Last year, out Rep. Sharice Davids (D-KS) won a major victory, overcoming Republican redistricting efforts to win reelection and retain her seat as the only Democrat representing Kansas in the U.S. House. Long before that, she made history in 2018 as the first out LGBTQ+ person elected to Congress from Kansas, and as one of the first Native American women elected to Congress. As a member of Congress, she has made health care and equality for oppressed people central issues, campaigning against a state ballot measure that would have banned abortion in Kansas, which was ultimately defeated.
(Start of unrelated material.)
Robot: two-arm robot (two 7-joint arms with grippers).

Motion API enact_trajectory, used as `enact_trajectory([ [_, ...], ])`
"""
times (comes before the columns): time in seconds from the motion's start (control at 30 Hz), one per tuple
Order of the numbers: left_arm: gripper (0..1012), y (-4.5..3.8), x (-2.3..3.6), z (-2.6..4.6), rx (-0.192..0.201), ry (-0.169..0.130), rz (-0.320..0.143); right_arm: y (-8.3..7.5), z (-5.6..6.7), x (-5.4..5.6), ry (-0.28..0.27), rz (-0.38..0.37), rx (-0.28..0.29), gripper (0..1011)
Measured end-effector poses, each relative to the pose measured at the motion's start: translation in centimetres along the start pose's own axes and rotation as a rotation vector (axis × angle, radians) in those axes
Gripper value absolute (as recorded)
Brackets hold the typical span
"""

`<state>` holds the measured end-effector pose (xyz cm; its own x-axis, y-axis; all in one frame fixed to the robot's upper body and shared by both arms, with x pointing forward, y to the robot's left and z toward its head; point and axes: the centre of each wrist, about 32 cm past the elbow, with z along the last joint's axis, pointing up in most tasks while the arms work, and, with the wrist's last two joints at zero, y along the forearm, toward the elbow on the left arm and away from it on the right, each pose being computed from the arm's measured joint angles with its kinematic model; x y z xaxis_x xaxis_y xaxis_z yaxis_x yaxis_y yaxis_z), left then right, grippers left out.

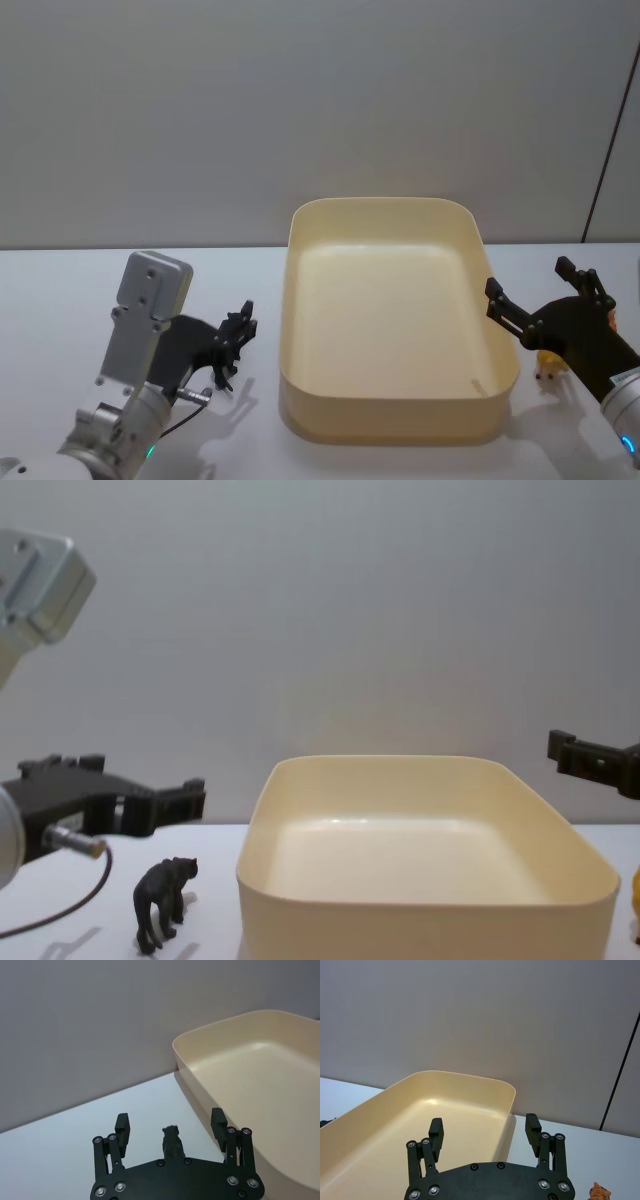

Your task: Pick up the toy alternately with two hands and place it into the central storage box.

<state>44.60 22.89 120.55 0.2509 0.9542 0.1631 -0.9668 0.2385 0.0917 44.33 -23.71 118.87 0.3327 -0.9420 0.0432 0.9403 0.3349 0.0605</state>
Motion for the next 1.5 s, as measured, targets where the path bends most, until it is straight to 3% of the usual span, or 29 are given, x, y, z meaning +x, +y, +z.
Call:
enact_trajectory([
  [0.17,1001,0.20,0.80,-0.19,0.056,0.015,-0.026,0.0,0.0,0.0,0.000,0.000,0.000,1000],
  [0.4,1001,0.22,2.05,-1.06,0.136,0.029,-0.058,0.0,0.0,0.0,0.000,0.000,0.000,1000],
  [0.73,1001,-0.06,2.87,-2.31,0.199,0.048,-0.076,0.0,0.0,0.0,0.000,0.000,0.000,1001],
  [0.87,1001,-0.32,3.02,-2.73,0.204,0.062,-0.078,0.0,0.0,0.0,0.000,0.000,0.000,1001],
  [1.23,1000,-1.63,3.25,-3.67,0.159,0.129,-0.103,0.0,0.0,0.0,0.000,0.000,0.000,1000],
  [1.5,1001,-2.70,3.43,-3.89,0.152,0.155,-0.134,0.0,0.0,0.0,0.000,0.000,0.000,1000],
])
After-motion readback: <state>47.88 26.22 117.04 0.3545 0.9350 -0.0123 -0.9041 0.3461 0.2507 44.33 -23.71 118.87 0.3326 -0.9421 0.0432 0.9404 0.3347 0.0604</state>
Inspiring the next generation of lesbian icons

From the legendary Anne Lister, hailed as the “first modern lesbian,” to the trailblazing Sharice Davids, the first out lesbian Native American elected to Congress, these women have made remarkable contributions and serve as role models for all lesbians worldwide. These fifteen iconic lesbians have left indelible marks on society in a variety of fields, including literature, activism, sports, and entertainment.

While their achievements are diverse, they all share one thing in common: the courage to be themselves in a world that wasn’t always accepting. These women fought for visibility and representation for themselves and for future generations of lesbians, and their legacy lives on.

As society becomes increasingly diverse and accepting of all identities, it’s our job to celebrate these lesbian icons and ensure that their voices and stories are never forgotten.

This week is Lesbian Visibility Week, which raises awareness about the issues facing lesbians and celebrates their achievements. We’ll be publishing articles throughout the week to bring more attention to the people who put the “L” in LGBTQ Nation.